Abstract

Abstract Cognitive Training (CT) has yielded inconsistent benefits in non-patient populations. Despite known cognition/sleep associations, limited studies have investigated CT’s impact on sleep. We examined cognitive and associated outcomes across three CT programs in older adult (OA) insomnia patients [with/without mild cognitive impairment (MCI)] and middle-aged adults (MA) with generalized anxiety disorder (GAD). In Study 1, OAs with insomnia (Mage=67.9±8.0; 16 women/8 men) completed 6-week CT (Nintendo DS-Big Brain Academy; 60 mins/day, 3x/week) and waitlist control (WLC) in a cross-over design. At baseline and post-CT/post-WLC, participants completed NIH toolbox-cognitive tasks. In Study 2, MAs with GAD (Mage=49.8±4.0; 29 women) underwent 8-week CT (Cognifit, n=14) or Trivia Training (TT, n=15), 45 mins/day, 3x/week and completed pre/post Inquisit-cognitive assessments.
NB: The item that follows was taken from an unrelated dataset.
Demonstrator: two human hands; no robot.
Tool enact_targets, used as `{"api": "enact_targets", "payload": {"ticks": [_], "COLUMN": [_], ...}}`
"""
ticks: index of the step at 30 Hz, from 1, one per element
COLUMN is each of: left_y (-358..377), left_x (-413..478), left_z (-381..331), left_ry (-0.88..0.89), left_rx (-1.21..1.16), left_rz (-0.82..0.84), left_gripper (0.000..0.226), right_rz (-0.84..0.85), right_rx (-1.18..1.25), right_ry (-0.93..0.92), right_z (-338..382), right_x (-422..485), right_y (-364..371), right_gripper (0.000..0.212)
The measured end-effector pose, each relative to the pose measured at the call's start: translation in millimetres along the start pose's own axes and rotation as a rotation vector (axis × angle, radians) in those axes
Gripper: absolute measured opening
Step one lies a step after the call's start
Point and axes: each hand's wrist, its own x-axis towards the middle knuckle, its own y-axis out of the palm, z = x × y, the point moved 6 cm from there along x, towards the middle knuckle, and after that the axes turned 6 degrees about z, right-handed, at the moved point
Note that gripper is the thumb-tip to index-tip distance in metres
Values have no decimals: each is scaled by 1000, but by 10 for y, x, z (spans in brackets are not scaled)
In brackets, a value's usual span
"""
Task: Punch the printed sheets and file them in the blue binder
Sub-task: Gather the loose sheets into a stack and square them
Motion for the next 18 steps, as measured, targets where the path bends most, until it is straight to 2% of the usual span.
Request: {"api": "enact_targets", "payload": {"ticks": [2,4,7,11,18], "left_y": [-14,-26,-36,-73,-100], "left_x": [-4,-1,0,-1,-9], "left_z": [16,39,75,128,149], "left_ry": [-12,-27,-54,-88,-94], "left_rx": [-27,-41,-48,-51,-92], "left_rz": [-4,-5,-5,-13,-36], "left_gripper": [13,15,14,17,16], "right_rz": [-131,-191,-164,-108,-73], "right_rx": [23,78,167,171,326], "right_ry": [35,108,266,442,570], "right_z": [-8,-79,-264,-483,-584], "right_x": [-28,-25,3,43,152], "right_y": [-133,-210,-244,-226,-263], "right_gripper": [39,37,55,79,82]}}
In Study 3, OAs with insomnia and MCI (Mage=67.6±8.0; 10 women/3 men) completed 8-week CT (Cognifit; 45 mins/day, 3x/week) and pre/post Cambridge Brain Sciences-cognitive and polysomnography-sleep assessments. In Study 1, proportional RAVLT-verbal memory improvement was larger [t(23)=2.01, p=.028] following CT(17%) versus WLC(9%). Similarly, proportional Flanker-inhibition improvement was larger [t(23)=1.71, p=.05] following CT(2%) versus WLC(-.3%). In Study 2, CT improved Posner-attention orienting more than TT [F(1,27)=5.25, p=.03]. In Study 3, CT improved Digit-span-working memory [t(12)=-1.84, p=.045], reduced number of awakenings [t(12)=2.70, p=.01), increased %REM [(t(12)=-1.77,p=.05], and showed trending improvement for spatial planning/reasoning [t(12)=1.70, p=.057] and %Lighter-sleep [t(12)=1.62,p=.066]. CT benefits non-trained cognition (transfer effects) in mid-to-late life individuals with insomnia, GAD and MCI, and shows promise for improving sleep in MCI. Follow-up in larger samples investigating mechanisms underlying CT effects (domain-specific training, sleep improvement) is warranted.